As this meltdown of the GSE is underway, the Government finally steps in, but not in the way the investors were expected. Instead of providing a backstop for the full value of the GSE debt, the Government starts Agency X, with the explicit goal of winding down the GSE's debt. With a pre-packaged bankruptcy agreement - and a sufficiently... agreeable... court system - Agency X gets to cherry-pick the good assets of the GSE, and leave the GSE with all of its liabilities. Investors in the failed GSE would get Agency bonds worth pennies on the dollar of their original GSE debt, and the Government gets to have at least something for its efforts.

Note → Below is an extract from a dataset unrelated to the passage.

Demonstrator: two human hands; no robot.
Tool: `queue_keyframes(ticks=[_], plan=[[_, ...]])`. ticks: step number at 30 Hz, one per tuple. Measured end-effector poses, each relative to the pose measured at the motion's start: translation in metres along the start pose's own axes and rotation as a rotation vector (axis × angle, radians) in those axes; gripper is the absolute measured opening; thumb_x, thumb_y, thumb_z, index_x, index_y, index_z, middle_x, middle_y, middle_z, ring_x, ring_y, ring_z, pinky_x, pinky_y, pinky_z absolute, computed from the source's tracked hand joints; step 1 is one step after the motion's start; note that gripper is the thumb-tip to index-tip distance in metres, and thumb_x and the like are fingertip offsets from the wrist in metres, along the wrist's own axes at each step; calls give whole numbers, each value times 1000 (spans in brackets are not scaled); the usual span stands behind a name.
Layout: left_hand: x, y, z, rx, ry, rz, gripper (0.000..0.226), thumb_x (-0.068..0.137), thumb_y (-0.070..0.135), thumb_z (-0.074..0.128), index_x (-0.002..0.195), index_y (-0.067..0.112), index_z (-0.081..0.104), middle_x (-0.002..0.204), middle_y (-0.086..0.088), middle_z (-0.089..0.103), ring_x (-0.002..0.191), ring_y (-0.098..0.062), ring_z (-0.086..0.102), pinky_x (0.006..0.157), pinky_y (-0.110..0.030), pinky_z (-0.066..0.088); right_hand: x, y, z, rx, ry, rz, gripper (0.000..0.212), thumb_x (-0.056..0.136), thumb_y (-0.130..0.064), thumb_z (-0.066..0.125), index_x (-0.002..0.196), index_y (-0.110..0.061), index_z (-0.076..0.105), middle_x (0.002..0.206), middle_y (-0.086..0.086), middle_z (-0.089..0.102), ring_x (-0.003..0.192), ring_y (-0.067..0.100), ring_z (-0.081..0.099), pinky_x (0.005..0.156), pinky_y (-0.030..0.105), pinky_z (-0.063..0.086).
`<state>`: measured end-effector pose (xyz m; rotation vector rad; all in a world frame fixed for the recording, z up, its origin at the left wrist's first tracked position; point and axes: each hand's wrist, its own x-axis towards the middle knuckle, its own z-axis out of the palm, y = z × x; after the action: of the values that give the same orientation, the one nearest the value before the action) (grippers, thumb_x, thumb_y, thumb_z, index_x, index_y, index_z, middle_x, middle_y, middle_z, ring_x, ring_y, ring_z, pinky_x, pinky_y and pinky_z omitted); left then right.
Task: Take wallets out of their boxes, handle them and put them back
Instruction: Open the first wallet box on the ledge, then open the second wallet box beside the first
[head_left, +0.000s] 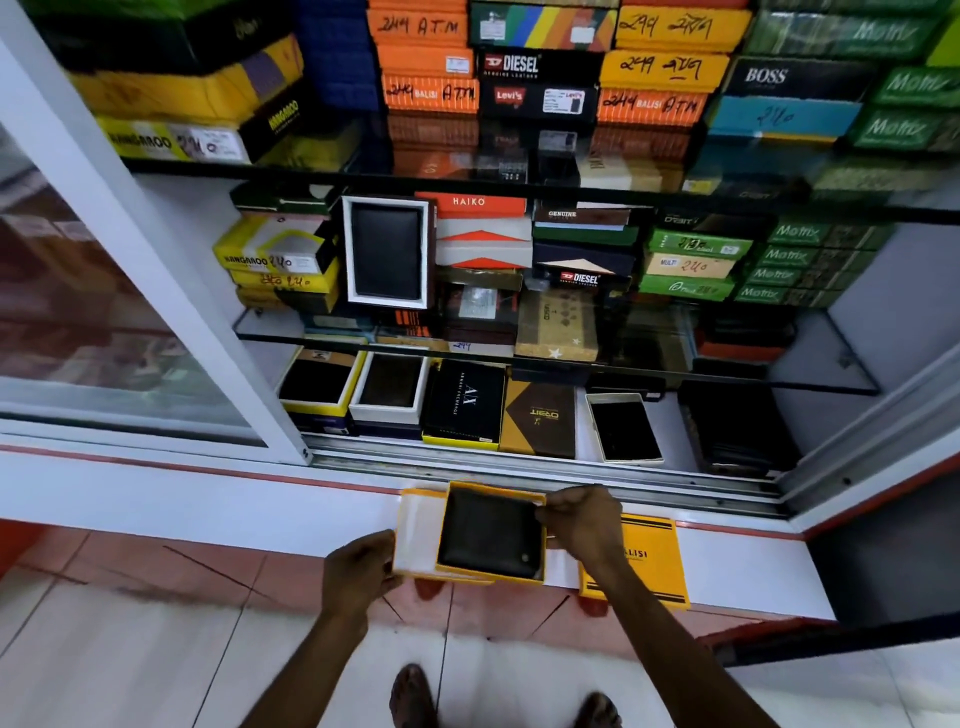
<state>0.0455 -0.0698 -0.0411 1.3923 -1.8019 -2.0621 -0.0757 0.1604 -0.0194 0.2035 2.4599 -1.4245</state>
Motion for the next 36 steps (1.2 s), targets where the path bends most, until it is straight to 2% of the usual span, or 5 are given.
queue_keyframes(ticks=[8, 17, 24, 29, 36], plan=[[5, -3, 24, 128, -52, -36, 26, 80, 19, 58, 57, 13, 69, 79, -26, 73, 91, -42, 68, 87, -53, 55, 1, 3, 42, 33, 43, 23, 15, 73, 3, 77, 70, -12, 76, 73, 15, 76, 63, 29, 74, 61, 47, 64], [-16, 15, 44, 363, 55, 278, 15, 90, 24, 62, 97, 15, 72, 97, 4, 63, 95, -20, 59, 94, -39, 48, -15, 19, 15, 38, 232, -164, 15, 80, 0, 73, 92, -6, 78, 85, -2, 73, 75, 9, 67, 67, -9, 41], [-50, 12, 130, 517, -336, 327, 11, 87, 28, 64, 89, 20, 71, 83, 7, 69, 85, -8, 66, 84, -32, 56, 4, 94, -84, -78, 434, 101, 26, 95, -26, 56, 102, -6, 72, 98, 18, 76, 81, 33, 71, 80, 35, 56], [-63, -4, 196, 730, -524, 245, 41, 84, 50, 52, 74, 10, 56, 80, -15, 62, 85, -28, 60, 76, -40, 43, 16, 128, -109, -1, 77, 218, 106, 73, -88, 13, 79, 3, 67, 79, 28, 71, 76, 42, 68, 80, 49, 56], [-77, -3, 233, 767, -429, 110, 82, 50, 88, 59, 103, 26, 64, 110, -2, 66, 111, -26, 58, 95, -40, 48, 21, 120, -136, 500, -182, 515, 69, 92, -68, 27, 106, -13, 66, 111, 13, 64, 104, 32, 62, 97, 46, 48]])
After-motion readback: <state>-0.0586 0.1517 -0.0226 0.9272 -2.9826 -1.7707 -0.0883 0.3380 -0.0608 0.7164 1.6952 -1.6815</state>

We fully expect Dubai to do this manoeuvre, or at least something like it. If it seems far-fetched to you, dear Reader, please consider the shenanigans surrounding the General Motors bankruptcy fiasco in the United States. The 'old' GM went into bankruptcy, gave its few good assets to the 'new' GM (owned by the U.S. Government, the Crown in Right of Canada, and a few other favoured parties), and then left its legacy of toxic waste dumps (or, 'factories,' as they are charmingly misnomered) and other such massive liabilities upone the shoulders of now wiped-out investors; the 'new' GM is in the clear. This, in civilised countries, is typically considered unlawful conveyance, but since the Federal Government was involved, such trivialities were easily brushed aside.

The Dubai Gambit is, at its core, entirely designed to have the Government - any Government - protect its credit rating at all costs. Dubai seems to be very much conscious of that factor, as why else would the Emirate have explicitly withdrew any implicit Government guarantee? Dubai World et al. is a mess financially, and it would probably bring down the Government if it tried to back the enterprise's debt for its full value. At pennies on the dollar, as it were, Dubai might be able to convince the UAE central bank, or Abu Dhabi, to bankroll a resolution of the fiasco; Dubai keeps its sovereign credit rating, the UAE and Abu Dhabi look like heroes, and investors in Dubai World don't feel quite as raped as they otherwise would have.

The question is, if Dubai makes this Gambit work, and to paraphrase Tom Lehrer, who's next?